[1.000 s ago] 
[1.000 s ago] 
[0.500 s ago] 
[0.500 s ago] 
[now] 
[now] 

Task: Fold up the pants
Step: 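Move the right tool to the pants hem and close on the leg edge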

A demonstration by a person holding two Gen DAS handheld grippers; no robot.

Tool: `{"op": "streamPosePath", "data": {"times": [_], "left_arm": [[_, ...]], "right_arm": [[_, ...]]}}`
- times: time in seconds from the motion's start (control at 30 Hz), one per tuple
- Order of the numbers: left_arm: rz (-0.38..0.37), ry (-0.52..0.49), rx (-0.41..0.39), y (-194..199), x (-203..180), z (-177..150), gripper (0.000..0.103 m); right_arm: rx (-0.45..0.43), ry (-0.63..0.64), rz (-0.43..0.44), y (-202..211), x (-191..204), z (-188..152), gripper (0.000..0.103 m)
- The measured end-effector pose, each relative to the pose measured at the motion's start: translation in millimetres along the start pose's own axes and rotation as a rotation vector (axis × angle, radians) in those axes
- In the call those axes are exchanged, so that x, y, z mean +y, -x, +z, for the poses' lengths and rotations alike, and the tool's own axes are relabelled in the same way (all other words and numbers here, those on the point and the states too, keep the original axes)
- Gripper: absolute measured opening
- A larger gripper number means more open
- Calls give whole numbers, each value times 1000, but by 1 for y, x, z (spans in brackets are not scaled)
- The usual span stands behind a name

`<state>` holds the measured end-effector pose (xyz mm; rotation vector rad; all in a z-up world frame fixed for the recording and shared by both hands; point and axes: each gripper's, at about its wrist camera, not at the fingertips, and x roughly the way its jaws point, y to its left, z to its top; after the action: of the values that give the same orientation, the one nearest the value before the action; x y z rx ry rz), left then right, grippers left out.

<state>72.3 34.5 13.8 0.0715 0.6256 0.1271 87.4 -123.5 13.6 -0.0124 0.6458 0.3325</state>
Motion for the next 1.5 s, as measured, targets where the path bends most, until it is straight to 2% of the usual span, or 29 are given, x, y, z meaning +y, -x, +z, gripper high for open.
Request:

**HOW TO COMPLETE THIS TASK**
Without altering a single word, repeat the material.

**ANSWER FOR THE TASK**
[1.000 s ago] 
[1.000 s ago] 
[0.500 s ago] 
[0.500 s ago] 
[now] 
[now] 

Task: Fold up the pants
Step: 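Move the right tool to the pants hem and close on the leg edge
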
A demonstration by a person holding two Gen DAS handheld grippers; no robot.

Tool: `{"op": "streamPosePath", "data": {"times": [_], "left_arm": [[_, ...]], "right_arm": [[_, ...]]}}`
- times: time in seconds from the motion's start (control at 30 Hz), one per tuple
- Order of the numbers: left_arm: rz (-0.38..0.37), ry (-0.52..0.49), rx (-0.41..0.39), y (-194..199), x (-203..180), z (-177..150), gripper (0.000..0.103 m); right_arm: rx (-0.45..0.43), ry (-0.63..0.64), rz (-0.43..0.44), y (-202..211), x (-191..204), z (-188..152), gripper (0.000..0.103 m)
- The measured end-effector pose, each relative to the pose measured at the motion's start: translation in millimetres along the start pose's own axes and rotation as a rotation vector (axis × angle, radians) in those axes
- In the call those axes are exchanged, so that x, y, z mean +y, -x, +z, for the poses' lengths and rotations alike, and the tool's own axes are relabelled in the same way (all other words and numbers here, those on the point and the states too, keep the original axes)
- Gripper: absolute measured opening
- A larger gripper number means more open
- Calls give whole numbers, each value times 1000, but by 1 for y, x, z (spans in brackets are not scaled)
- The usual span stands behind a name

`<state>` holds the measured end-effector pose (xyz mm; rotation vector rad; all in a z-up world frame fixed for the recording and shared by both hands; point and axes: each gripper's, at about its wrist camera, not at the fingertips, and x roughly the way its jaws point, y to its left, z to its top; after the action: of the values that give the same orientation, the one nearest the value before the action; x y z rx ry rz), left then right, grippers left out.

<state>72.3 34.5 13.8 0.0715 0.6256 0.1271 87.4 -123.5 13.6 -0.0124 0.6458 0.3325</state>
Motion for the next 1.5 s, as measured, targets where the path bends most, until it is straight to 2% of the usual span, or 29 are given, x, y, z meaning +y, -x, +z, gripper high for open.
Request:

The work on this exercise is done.